• Action item: Set down exactly the lines of the listing below, please, beginning with the first and ending with the line that holds "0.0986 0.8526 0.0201".

• Available records:
*** Block opens ***

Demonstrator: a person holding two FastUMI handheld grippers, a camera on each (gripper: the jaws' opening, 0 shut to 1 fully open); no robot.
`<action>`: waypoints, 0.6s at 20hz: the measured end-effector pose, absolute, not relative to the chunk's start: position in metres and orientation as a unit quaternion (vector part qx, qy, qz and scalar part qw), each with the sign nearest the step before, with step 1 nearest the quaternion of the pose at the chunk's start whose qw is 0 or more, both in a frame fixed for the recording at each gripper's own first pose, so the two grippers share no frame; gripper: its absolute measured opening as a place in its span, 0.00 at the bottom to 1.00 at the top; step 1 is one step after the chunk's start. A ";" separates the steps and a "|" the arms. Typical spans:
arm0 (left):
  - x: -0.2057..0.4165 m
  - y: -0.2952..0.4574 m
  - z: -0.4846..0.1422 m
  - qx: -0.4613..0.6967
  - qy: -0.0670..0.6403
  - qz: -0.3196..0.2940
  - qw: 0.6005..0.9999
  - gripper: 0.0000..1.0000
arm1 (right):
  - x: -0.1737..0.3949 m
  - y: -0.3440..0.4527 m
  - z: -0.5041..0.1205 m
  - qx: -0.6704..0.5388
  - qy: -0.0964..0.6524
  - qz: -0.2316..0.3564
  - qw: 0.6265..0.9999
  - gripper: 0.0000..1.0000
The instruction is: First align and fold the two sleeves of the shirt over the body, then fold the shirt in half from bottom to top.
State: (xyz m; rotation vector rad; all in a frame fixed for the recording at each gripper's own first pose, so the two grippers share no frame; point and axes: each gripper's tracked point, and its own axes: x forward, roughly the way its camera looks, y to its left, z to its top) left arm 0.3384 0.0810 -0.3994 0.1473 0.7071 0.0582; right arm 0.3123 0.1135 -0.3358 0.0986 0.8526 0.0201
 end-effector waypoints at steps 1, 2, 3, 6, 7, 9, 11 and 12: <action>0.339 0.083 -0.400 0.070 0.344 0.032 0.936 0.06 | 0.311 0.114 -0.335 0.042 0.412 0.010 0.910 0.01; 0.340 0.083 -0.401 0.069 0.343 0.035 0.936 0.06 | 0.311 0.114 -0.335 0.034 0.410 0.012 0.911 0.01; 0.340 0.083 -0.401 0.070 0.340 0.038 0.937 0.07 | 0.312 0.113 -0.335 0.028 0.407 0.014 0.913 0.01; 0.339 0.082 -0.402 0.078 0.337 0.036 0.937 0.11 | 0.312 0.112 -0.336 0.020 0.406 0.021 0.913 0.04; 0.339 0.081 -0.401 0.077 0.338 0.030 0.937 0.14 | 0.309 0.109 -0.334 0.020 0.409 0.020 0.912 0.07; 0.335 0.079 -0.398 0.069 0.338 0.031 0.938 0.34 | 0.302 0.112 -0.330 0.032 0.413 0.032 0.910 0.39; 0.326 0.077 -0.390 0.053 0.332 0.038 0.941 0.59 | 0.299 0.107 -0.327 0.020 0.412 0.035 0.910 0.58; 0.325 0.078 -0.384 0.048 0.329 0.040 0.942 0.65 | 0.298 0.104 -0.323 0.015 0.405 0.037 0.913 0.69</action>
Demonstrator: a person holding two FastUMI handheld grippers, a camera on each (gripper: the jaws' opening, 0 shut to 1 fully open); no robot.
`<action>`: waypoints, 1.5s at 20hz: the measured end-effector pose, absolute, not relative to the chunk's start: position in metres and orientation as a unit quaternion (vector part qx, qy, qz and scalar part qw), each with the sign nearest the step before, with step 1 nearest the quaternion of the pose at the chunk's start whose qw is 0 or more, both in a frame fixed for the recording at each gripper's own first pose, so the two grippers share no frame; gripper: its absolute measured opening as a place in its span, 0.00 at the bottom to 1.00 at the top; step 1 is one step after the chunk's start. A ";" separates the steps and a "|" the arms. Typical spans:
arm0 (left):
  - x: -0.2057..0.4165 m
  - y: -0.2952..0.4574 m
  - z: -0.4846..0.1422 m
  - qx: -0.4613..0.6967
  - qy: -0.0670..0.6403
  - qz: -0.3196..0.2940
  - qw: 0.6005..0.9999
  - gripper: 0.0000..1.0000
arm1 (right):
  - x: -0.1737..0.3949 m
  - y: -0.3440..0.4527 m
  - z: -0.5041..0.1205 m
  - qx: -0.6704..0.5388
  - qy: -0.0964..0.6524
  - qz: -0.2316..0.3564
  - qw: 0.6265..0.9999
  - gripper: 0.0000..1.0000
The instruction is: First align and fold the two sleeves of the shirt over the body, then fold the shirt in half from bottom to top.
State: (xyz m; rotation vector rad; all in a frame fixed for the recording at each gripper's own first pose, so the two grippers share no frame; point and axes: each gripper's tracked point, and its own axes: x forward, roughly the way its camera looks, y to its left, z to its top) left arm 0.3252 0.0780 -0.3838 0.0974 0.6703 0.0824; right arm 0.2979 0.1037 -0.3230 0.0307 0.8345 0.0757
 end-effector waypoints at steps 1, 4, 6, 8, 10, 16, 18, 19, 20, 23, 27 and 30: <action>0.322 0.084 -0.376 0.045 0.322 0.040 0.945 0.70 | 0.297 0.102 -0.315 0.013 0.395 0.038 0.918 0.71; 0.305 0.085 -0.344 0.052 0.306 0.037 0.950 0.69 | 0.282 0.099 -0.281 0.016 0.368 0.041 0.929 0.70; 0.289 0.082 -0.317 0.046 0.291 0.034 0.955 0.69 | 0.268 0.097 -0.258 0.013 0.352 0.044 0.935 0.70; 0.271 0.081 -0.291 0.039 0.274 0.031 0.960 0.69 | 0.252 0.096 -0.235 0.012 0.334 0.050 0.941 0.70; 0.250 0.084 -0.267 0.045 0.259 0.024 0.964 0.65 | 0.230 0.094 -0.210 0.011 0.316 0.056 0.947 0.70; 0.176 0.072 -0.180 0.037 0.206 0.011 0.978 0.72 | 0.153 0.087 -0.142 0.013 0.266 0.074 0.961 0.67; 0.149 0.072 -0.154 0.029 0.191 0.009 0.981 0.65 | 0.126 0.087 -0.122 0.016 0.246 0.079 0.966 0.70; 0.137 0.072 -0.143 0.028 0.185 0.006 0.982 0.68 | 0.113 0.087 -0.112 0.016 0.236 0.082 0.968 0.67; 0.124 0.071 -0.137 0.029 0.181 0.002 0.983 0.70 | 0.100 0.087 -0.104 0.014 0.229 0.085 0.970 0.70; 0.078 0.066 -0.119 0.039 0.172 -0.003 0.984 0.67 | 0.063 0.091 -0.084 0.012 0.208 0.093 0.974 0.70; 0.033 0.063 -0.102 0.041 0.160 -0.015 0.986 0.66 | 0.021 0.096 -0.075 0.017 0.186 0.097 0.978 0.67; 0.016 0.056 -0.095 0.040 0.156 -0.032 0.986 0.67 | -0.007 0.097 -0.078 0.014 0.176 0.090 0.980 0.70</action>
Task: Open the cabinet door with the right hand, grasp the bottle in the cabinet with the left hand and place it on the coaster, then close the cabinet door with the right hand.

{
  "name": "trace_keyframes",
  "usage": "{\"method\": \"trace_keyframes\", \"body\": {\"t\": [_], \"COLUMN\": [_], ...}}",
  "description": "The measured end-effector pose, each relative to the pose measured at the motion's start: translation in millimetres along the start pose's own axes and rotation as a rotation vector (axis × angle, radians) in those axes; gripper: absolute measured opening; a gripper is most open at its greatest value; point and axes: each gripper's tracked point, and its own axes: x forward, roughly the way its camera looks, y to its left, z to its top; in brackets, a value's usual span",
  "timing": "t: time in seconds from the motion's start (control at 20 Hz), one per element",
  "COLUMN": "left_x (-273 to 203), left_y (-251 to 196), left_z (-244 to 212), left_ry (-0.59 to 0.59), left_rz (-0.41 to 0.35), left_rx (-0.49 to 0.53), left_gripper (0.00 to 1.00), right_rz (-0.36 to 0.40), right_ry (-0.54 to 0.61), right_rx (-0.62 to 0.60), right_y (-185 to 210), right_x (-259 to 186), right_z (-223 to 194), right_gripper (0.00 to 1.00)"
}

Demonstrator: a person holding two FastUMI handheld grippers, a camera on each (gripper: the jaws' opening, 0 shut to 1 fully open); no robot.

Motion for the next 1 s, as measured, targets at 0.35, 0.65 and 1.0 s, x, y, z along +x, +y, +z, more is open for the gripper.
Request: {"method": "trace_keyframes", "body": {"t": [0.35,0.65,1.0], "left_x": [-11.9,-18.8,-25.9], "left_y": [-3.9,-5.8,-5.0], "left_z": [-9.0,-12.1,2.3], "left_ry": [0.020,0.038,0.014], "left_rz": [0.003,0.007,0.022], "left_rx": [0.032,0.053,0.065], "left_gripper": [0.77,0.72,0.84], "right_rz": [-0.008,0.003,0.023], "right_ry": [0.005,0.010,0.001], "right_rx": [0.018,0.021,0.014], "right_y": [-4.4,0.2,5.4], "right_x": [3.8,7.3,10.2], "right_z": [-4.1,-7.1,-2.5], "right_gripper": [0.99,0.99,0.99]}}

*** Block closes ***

• Exercise solution:
Demonstrator: a person holding two FastUMI handheld grippers, a camera on each (gripper: the jaws' opening, 0 shut to 1 fully open); no robot.
`<action>`: waypoints, 0.6s at 20hz: the measured end-effector pose, absolute, not relative to the chunk's start: position in metres and orientation as a unit quaternion (vector part qx, qy, qz and scalar part qw), each with the sign nearest the step before, with step 1 nearest the quaternion of the pose at the chunk's start whose qw is 0 or more, both in a frame fixed for the recording at each gripper's own first pose, so the two grippers share no frame; gripper: its absolute measured opening as a place in its span, 0.00 at the bottom to 1.00 at the top; step 1 is one step after the chunk's start. A ";" separates the steps and a "|" the arms. Typical spans:
arm0 (left):
  - x: -0.2057..0.4165 m
  - y: -0.2952..0.4574 m
  - z: -0.4846..0.1422 m
  - qx: -0.4613..0.6967
  - qy: -0.0670..0.6403
  - qz: -0.3196..0.2940
  - qw: 0.6005..0.9999
  - gripper: 0.0000..1.0000
arm1 (right):
  - x: -0.1737..0.3949 m
  - y: -0.3440..0.4527 m
  - z: -0.5041..0.1205 m
  - qx: -0.6704..0.5388
  - qy: -0.0964..0.6524
  - qz: -0.2316..0.3564
  - qw: 0.6265..0.9999
  - gripper: 0.0000..1.0000
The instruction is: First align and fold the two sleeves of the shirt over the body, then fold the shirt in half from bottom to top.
State: (xyz m; rotation vector rad; all in a frame fixed for the recording at each gripper's own first pose, so the two grippers share no frame; point and axes: each gripper's tracked point, and its own axes: x forward, roughly the way its camera looks, y to its left, z to its top) left arm 0.3384 0.0810 -0.3994 0.1473 0.7071 0.0582; right arm 0.3123 0.1135 -0.3358 0.0986 0.8526 0.0201

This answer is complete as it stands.